L’autre grand obstacle était l’absence de mécanisme financier disponible pour les coopératives d’habitat en Hongrie. Par consequent, nous avons essayé d’obtenir des emprunts immobiliers individuels, mais ceux-ci ont été refusés en raison du niveau trop faible de nos revenus, et ces emprunts ne semblaient pas suffisamment stables. L’idée de plusieurs personnes dans une relation non-familiale avait également tendance à faire fuir les organismes de crédit. Nous avons été choqués lorsque nous avons appris que notre emprunt était refusé et que tout notre argent avait déjà servi à payer les deux premiers versements pour la maison. Nous avions à peu près un mois pour réunir la deuxième moitié de l’argent pour la maison, à savoir environ 100.000 euros.
Notre idée était d’emprunter de l’argent à des personnes autour de nous. En seulement deux semaines, nous avions collecté la somme nécessaire. Cela était très important pour nous car cela nous montrait que tous nos efforts au cours de ces dernières années n’étaient pas vains, et que nous étions suffisamment crédibles pour que des personnes investissent leurs économies dans notre projet.

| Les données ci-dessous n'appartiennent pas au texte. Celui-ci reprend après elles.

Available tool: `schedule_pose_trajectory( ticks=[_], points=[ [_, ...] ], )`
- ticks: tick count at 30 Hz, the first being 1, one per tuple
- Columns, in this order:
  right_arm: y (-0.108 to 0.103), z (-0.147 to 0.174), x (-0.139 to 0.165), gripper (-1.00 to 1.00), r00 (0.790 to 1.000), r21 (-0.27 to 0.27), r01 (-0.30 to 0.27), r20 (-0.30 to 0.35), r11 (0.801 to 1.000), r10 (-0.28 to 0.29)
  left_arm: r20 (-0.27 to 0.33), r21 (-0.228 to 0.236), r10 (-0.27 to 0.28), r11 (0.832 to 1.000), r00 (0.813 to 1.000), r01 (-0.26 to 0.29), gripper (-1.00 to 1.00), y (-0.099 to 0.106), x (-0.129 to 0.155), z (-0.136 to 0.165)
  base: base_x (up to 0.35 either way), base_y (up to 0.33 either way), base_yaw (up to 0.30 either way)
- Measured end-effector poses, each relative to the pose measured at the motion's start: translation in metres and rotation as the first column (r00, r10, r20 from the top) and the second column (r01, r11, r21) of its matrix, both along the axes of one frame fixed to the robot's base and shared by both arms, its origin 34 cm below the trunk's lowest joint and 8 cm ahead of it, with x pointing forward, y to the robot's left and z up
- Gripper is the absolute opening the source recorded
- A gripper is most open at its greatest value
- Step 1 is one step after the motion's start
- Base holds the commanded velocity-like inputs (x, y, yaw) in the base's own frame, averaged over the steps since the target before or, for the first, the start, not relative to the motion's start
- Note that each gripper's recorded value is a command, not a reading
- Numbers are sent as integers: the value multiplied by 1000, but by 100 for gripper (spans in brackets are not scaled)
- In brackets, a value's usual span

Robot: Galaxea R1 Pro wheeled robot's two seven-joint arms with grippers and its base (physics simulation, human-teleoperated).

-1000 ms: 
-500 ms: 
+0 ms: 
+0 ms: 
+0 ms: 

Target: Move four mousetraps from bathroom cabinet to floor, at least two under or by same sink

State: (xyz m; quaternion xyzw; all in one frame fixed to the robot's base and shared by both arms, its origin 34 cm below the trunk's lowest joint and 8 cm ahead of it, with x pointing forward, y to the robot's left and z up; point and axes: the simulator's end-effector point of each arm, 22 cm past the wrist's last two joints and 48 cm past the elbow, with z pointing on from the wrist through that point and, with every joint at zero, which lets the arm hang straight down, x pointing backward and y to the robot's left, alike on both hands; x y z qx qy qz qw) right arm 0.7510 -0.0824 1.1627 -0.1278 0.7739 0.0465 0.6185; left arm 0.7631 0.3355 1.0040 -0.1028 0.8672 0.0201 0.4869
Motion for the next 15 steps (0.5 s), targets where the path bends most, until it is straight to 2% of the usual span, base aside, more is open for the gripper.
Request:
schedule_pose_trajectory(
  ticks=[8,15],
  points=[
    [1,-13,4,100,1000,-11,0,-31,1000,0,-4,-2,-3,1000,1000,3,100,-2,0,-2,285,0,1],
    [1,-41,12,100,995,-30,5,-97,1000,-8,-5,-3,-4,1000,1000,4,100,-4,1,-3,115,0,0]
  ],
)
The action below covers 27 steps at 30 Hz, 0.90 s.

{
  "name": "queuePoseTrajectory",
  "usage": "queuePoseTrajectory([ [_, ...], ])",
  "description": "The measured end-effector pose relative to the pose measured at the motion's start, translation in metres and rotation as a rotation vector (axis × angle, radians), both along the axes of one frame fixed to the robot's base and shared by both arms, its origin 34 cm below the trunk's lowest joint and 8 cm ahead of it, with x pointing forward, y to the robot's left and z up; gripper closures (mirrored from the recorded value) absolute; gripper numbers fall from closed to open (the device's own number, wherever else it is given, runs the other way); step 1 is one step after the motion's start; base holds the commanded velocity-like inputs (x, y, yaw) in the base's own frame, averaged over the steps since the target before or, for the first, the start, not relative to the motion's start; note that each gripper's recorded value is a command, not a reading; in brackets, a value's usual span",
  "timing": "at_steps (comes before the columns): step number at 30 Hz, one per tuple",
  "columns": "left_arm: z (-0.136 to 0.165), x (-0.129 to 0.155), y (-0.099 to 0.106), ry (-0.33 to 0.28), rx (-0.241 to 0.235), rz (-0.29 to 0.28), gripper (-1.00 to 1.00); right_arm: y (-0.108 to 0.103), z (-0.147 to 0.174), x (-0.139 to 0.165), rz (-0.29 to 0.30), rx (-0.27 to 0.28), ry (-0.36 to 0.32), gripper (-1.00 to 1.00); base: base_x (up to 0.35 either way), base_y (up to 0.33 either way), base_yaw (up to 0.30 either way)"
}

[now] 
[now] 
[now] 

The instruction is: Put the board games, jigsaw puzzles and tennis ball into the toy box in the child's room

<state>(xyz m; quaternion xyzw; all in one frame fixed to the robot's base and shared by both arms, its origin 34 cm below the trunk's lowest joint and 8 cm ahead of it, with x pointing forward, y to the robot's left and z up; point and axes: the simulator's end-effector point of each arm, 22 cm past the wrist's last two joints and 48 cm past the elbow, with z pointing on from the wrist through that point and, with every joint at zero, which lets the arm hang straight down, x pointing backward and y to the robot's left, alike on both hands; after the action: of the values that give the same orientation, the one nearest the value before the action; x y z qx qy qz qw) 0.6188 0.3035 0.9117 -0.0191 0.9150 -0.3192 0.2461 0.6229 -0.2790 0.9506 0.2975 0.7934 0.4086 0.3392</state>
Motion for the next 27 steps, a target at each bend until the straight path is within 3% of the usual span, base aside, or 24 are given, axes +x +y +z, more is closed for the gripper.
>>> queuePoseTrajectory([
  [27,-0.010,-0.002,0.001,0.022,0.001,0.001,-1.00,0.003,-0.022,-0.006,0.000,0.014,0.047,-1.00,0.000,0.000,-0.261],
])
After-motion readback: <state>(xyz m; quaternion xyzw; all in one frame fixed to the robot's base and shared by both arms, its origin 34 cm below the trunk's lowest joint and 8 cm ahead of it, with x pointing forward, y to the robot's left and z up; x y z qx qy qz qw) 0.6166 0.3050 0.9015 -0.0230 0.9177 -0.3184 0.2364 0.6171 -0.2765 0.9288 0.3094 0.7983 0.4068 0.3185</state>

Ensuite vint la rénovation. Notre plan était de nous occuper de la plupart des travaux, dans la mesure où il nous restait très peu d’argent. Certains de nos membres n’avaient pas d’autre endroit où vivre lorsque nous avons reçu les clés de la maison, et tous les autres étaient en fin de bail. Nous n’avions dès lors pratiquement pas d’argent et très peu de temps. Nous avions prévu six semaines pour terminer les travaux mais nous en avons eu besoin de dix en réalité. Tout le monde était épuisé mais avait acquis de nouvelles compétences.
Une des meilleures expériences de la rénovation était que le travail le plus important (plomberie, électricité, maçonnerie) a été réalisé par des membres de la coopérative Gólya. Ce processus de rénovation est un exemple parfait de façon dont des réseaux partageant des objectifs similaires peuvent travailler ensemble pour obtenir des résultats.
Tous les obstacles que nous avons rencontrés sont similaires à ceux rencontrés par toutes les premières coopératives d’habitat en Europe de l’Est, raison pour laquelle nous collaborons dans le cadre de MOBA. En plus de construire un réseau de soutien, nous essayons de nous entraider pour surmonter tous les obstacles.
Notre prochain défi est d’enregistrer légalement notre coopérative, ce qui implique que nous convenions de ses principes, avant de l’enregistrer auprès du tribunal. Nous devons également trouver l’argent pour rembourser les emprunts que nous avons contractés auprès de nos bailleurs directs. Nous développons une ressource financière systématique et fiable que d’autres groupes pourront utiliser dans le futur. Cela est essentiel pour créer un modèle vraiment accessible pour une large frange de la société hongroise, qui rencontre des difficultés pour payer les logements.
Entre-temps, nous tentons également de créer un foyer et une communauté, et non un simple projet pilote, à partir de cette maison qui a un énorme potentiel.